What the press called rebellion was simply a search for identity, a belief that a Self can be found in a mohawk, short jeans or a pink shirt … A ‘wild rumpus’ of sorts with the yellow-eyed monsters in life.
And in the land where the wild things are, Andre Agassi was king of all wild things.
And Max the king of all wild things was lonely and wanted to be where someone loved him best of all.
Then all around from far away across the world
he smelled good things to eat
so he gave up being king of where the wild things are.
In many ways, we all search for the meaning of existence and that “gap” between what we feel and what we say we feel. Max, wisely, took his time, went away to party with the wild things, and when he was ready, he came home to find supper still hot, left in his room by his mother.
But first, he must shed the wolf-suit.
Andre Agassi, like Max, tried to find identity amongst the wild things. He faced monsters. For a while, he became one of them – gentle, wild, and ultimately lonely.
As Agassi admits, tennis is the closest thing sport has to solitary confinement. It’s a lonely sport made lonelier by a racket, a net, and a distance that separates the competitor from his opponent, both only too aware that there can only be one man left standing in the end.
In such an existence, how can one stay true to himself? Or even know what the Self is? As the trajectory of the book shows, identity cannot be constructed through clothes, hair, or the number of grand slams a player wins. Image is everything. But Image is nothing. And “the Self” that Agassi spent most of his adolescent and adult life building cannot actually be built.
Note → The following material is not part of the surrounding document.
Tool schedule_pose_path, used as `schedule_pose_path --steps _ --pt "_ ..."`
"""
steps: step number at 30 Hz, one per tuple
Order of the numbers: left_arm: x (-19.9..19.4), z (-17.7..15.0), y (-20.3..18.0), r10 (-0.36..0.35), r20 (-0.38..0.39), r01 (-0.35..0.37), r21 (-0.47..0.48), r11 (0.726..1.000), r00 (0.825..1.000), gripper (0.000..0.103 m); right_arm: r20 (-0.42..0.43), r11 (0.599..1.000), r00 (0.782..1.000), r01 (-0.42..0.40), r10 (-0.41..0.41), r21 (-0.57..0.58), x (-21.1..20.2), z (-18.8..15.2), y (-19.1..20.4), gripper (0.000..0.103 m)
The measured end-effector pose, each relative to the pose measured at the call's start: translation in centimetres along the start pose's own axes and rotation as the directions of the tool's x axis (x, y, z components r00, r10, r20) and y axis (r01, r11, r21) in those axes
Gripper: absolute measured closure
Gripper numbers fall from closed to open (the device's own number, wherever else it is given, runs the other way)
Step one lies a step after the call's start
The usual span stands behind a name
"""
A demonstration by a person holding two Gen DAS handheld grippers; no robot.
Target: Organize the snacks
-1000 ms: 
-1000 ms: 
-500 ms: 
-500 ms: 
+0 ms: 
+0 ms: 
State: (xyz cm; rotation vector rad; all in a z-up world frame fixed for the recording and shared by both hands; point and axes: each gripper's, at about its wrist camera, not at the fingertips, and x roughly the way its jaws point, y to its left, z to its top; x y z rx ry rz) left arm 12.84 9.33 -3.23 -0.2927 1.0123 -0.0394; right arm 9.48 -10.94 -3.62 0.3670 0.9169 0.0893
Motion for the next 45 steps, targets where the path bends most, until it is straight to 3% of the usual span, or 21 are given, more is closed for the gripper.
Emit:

But the Self can be located. It can be reflected. It can look back on him in a compassionate, loving gaze. Cue “Team Agassi”, his eventual entourage featuring his body trainer and surrogate father Gil, brother Philly, best friends Perry and JP, coaches Brad Gilbert and Darren Cahill, and of course, his eventual wife Steffi Graf, mother of his 2 children.
Each of them flawed but loving and loyal, Agassi eventually found himself reflected in them, the people who unconditionally love him, forgives his desires and flaws and stuck by him through thick and thin. As the official anthem of angst goes, be my mirror, my sword and shield.
With that reflection comes acceptance and closure – shedding the wolf-suit, saying goodbye to the wild things, and coming home to hot supper.
There is poetry then in the fact that the book ends with a chapter on Agassi’s school – his real inspiration in life and vision for the future. The scene shifts to a public court, with Agassi and Graf playing tennis, a sport they both so hated but were driven to play. Only this time in retirement, Agassi embraced it as a part of his identity and made a conscious choice, “I want to play just a little longer.”
Ghost-written by JR Moehringer, a Pulitzer prize winner, “Open” is a beautifully structured book, full of subtle symmetries and humanity. By deliberately doing away with quotation marks for speech, the book exposes the readers to a voice unconstrained by verbatim, a stream of consciousness where the distinctions between utterance and thoughts, fact and recollection are rendered irrelevant.
The result is that ‘Open’ is so much more than a tennis biography. Tennis provides merely for an undercurrent of chronology in the book.
Ultimately, it is a book about the search for an identity, and a reminder that no matter how deep we journey into the land of the wild things, there is a way back. Back into your bedroom, perhaps even with hot supper waiting.
But first, we must shed the wolf-suit.